[llvm] 1569b36 - [CodeGen][ShrinkWrap] Split restore point
via llvm-commits
llvm-commits at lists.llvm.org
Thu May 11 05:23:32 PDT 2023
Author: sgokhale
Date: 2023-05-11T17:51:48+05:30
New Revision: 1569b36ee9dda0fd8b23964ce8a969919f174f99
URL: https://github.com/llvm/llvm-project/commit/1569b36ee9dda0fd8b23964ce8a969919f174f99
DIFF: https://github.com/llvm/llvm-project/commit/1569b36ee9dda0fd8b23964ce8a969919f174f99.diff
LOG: [CodeGen][ShrinkWrap] Split restore point
Land D42600 with optimisation disabled by default by setting 'enable-shrink-wrap-region-split' option.

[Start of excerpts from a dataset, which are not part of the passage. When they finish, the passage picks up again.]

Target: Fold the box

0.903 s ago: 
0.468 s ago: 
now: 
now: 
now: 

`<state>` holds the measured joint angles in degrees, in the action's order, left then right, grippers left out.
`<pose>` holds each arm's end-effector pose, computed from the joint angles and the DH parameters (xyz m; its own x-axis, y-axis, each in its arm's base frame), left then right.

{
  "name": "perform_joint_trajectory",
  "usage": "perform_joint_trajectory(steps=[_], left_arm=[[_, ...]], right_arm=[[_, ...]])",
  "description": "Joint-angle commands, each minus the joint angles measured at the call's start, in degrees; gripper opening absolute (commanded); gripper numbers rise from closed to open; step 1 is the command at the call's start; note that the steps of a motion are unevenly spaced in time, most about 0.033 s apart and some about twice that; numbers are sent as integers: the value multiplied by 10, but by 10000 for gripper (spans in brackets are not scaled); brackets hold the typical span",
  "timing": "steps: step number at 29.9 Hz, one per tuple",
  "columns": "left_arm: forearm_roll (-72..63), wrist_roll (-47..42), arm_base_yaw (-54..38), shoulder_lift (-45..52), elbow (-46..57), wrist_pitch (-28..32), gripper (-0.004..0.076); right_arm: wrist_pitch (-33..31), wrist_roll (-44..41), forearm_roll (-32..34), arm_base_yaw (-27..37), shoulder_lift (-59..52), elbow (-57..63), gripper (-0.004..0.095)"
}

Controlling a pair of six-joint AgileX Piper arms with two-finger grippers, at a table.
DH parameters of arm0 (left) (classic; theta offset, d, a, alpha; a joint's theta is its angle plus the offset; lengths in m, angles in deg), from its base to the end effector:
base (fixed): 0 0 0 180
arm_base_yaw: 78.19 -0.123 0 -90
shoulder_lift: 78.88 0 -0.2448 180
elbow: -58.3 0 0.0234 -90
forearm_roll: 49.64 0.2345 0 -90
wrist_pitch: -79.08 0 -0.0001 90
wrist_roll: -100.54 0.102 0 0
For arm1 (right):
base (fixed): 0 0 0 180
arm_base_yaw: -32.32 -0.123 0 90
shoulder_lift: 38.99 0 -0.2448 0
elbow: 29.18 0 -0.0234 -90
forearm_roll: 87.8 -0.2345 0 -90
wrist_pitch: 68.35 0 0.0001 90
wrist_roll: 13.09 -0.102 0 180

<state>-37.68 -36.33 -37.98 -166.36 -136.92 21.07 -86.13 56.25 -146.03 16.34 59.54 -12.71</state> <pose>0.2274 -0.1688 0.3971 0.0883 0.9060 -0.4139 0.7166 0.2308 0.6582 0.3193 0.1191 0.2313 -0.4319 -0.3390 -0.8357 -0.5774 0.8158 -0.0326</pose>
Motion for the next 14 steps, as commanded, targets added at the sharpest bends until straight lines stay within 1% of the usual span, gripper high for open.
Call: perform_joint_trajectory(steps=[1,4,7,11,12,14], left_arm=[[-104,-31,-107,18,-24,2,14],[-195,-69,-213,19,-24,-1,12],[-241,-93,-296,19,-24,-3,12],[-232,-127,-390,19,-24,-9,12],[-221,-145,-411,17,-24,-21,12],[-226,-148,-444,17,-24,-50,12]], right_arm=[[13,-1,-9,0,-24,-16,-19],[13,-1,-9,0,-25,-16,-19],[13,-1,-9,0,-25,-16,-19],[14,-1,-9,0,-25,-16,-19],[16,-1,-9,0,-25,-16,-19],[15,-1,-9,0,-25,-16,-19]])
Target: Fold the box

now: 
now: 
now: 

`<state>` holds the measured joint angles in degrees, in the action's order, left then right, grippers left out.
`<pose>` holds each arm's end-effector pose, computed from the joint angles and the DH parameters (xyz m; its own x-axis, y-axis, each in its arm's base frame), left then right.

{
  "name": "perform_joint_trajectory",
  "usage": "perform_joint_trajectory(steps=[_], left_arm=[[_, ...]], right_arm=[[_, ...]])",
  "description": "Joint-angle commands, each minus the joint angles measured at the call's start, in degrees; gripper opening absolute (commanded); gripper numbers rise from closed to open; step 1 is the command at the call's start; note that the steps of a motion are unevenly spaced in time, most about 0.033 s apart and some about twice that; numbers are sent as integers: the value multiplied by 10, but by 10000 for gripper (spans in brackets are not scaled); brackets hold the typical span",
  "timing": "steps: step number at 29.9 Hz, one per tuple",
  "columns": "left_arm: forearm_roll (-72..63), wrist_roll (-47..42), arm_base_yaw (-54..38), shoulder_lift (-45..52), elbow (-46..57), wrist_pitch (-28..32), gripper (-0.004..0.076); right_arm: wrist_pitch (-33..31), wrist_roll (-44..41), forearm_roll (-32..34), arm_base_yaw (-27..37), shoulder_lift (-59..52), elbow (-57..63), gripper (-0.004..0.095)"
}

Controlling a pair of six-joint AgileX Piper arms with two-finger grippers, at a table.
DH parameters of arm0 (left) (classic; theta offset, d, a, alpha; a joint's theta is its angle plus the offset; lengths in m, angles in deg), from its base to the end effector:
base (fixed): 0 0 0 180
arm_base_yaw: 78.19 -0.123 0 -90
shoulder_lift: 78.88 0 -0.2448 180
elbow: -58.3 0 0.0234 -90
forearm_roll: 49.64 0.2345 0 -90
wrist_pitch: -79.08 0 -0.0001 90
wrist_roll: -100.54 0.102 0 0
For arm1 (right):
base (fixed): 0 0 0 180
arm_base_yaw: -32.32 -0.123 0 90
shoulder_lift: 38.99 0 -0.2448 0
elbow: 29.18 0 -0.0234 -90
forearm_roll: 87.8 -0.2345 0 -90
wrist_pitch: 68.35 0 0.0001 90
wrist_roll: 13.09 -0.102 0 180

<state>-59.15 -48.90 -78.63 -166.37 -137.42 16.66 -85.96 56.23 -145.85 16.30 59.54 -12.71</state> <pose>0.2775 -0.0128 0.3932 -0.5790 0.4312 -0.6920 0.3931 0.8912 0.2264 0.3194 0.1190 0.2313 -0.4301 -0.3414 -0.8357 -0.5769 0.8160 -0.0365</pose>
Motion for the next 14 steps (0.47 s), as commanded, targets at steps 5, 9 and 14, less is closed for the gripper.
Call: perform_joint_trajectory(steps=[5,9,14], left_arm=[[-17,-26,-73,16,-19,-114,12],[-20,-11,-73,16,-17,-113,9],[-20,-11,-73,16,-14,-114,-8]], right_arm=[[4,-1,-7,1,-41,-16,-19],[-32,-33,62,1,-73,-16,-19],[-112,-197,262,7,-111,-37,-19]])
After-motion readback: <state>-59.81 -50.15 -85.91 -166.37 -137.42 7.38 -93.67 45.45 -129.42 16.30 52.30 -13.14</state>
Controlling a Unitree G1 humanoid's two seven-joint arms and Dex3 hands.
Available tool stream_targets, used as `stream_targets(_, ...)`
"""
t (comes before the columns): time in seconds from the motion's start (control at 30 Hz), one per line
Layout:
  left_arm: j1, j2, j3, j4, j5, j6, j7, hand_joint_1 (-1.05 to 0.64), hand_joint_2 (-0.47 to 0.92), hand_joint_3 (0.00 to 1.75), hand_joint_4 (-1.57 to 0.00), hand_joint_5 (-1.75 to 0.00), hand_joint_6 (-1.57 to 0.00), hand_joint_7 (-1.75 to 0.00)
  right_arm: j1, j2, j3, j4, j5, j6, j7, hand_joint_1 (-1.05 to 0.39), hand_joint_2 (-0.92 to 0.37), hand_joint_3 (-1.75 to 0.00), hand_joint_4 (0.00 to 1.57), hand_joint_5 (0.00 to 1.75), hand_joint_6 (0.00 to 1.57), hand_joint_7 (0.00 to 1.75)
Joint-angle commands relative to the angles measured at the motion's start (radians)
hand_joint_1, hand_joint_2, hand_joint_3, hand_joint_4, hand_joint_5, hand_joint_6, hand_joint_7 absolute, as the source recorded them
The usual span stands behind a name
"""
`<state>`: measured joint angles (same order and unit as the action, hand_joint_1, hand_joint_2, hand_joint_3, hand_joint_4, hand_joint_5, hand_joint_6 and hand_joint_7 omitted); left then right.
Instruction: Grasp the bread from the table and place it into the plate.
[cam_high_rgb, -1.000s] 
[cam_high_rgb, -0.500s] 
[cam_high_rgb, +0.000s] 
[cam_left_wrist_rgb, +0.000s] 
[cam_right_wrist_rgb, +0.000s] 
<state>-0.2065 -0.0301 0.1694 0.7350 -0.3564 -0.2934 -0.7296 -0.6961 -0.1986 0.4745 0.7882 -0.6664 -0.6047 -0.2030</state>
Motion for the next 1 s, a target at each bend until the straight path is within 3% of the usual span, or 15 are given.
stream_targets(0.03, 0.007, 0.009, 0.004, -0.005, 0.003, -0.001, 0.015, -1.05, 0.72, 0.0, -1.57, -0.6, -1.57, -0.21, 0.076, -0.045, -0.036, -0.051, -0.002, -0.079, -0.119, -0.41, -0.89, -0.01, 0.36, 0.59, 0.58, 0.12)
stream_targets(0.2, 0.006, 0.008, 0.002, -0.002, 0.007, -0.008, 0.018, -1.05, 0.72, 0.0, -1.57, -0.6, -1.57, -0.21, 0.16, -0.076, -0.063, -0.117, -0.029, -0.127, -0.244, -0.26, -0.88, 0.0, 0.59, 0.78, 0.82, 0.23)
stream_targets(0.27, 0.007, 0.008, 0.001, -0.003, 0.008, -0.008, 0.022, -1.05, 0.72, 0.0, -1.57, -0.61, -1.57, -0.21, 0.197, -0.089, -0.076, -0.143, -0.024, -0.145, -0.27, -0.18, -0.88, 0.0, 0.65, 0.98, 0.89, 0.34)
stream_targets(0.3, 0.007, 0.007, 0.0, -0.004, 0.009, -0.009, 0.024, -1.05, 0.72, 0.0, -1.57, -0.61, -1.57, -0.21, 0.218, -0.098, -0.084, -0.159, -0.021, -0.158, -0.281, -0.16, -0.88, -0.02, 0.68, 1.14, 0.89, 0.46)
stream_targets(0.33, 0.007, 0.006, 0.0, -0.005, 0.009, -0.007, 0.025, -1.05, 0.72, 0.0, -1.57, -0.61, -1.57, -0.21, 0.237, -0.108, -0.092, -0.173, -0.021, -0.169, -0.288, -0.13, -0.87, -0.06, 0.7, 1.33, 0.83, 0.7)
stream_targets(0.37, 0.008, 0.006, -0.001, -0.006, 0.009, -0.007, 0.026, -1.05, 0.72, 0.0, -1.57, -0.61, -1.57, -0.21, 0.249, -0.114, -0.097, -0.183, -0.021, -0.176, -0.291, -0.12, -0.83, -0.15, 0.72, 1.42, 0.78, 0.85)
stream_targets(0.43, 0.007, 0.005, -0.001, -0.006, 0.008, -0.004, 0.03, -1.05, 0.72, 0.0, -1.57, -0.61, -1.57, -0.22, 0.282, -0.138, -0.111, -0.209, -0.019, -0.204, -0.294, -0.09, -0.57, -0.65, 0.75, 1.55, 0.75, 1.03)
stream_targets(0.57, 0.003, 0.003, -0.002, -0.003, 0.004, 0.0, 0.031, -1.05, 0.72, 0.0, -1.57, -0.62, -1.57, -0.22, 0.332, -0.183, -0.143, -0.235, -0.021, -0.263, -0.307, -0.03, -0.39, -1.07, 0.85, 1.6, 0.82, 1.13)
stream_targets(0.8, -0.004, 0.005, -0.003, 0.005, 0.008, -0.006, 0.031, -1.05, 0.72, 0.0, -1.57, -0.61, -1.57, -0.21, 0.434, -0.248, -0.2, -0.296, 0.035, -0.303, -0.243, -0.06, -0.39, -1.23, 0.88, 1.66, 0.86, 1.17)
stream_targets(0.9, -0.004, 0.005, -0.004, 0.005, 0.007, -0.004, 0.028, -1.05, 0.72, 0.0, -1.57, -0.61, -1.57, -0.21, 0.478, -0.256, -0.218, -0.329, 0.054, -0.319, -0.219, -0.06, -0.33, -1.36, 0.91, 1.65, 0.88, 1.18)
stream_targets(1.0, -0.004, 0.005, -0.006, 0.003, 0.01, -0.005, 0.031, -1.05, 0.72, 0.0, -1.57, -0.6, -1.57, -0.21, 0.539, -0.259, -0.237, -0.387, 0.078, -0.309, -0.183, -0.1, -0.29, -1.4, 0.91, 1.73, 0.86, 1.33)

This is just to reduce effort involved in making changes to patch each time issue is detected and reland the whole patch.
Added:
Modified:
llvm/lib/CodeGen/ShrinkWrap.cpp
Removed:
################################################################################
diff --git a/llvm/lib/CodeGen/ShrinkWrap.cpp b/llvm/lib/CodeGen/ShrinkWrap.cpp
index b219b83bbc2f..a040bc7c89c6 100644
--- a/llvm/lib/CodeGen/ShrinkWrap.cpp
+++ b/llvm/lib/CodeGen/ShrinkWrap.cpp
@@ -98,6 +98,9 @@ STATISTIC(NumCandidatesDropped,
static cl::opt<cl::boolOrDefault>
EnableShrinkWrapOpt("enable-shrink-wrap", cl::Hidden,
cl::desc("enable the shrink-wrapping pass"));
+static cl::opt<bool> EnablePostShrinkWrapOpt(
+ "enable-shrink-wrap-region-split", cl::init(false), cl::Hidden,
+ cl::desc("enable splitting of the restore block if possible"));
namespace {
@@ -185,6 +188,30 @@ class ShrinkWrap : public MachineFunctionPass {
/// this call.
void updateSaveRestorePoints(MachineBasicBlock &MBB, RegScavenger *RS);
+ // Try to find safe point based on dominance and block frequency without
+ // any change in IR.
+ bool performShrinkWrapping(MachineFunction &MF, RegScavenger *RS);
+
+ /// This function tries to split the restore point if doing so can shrink the
+ /// save point further. \return True if restore point is split.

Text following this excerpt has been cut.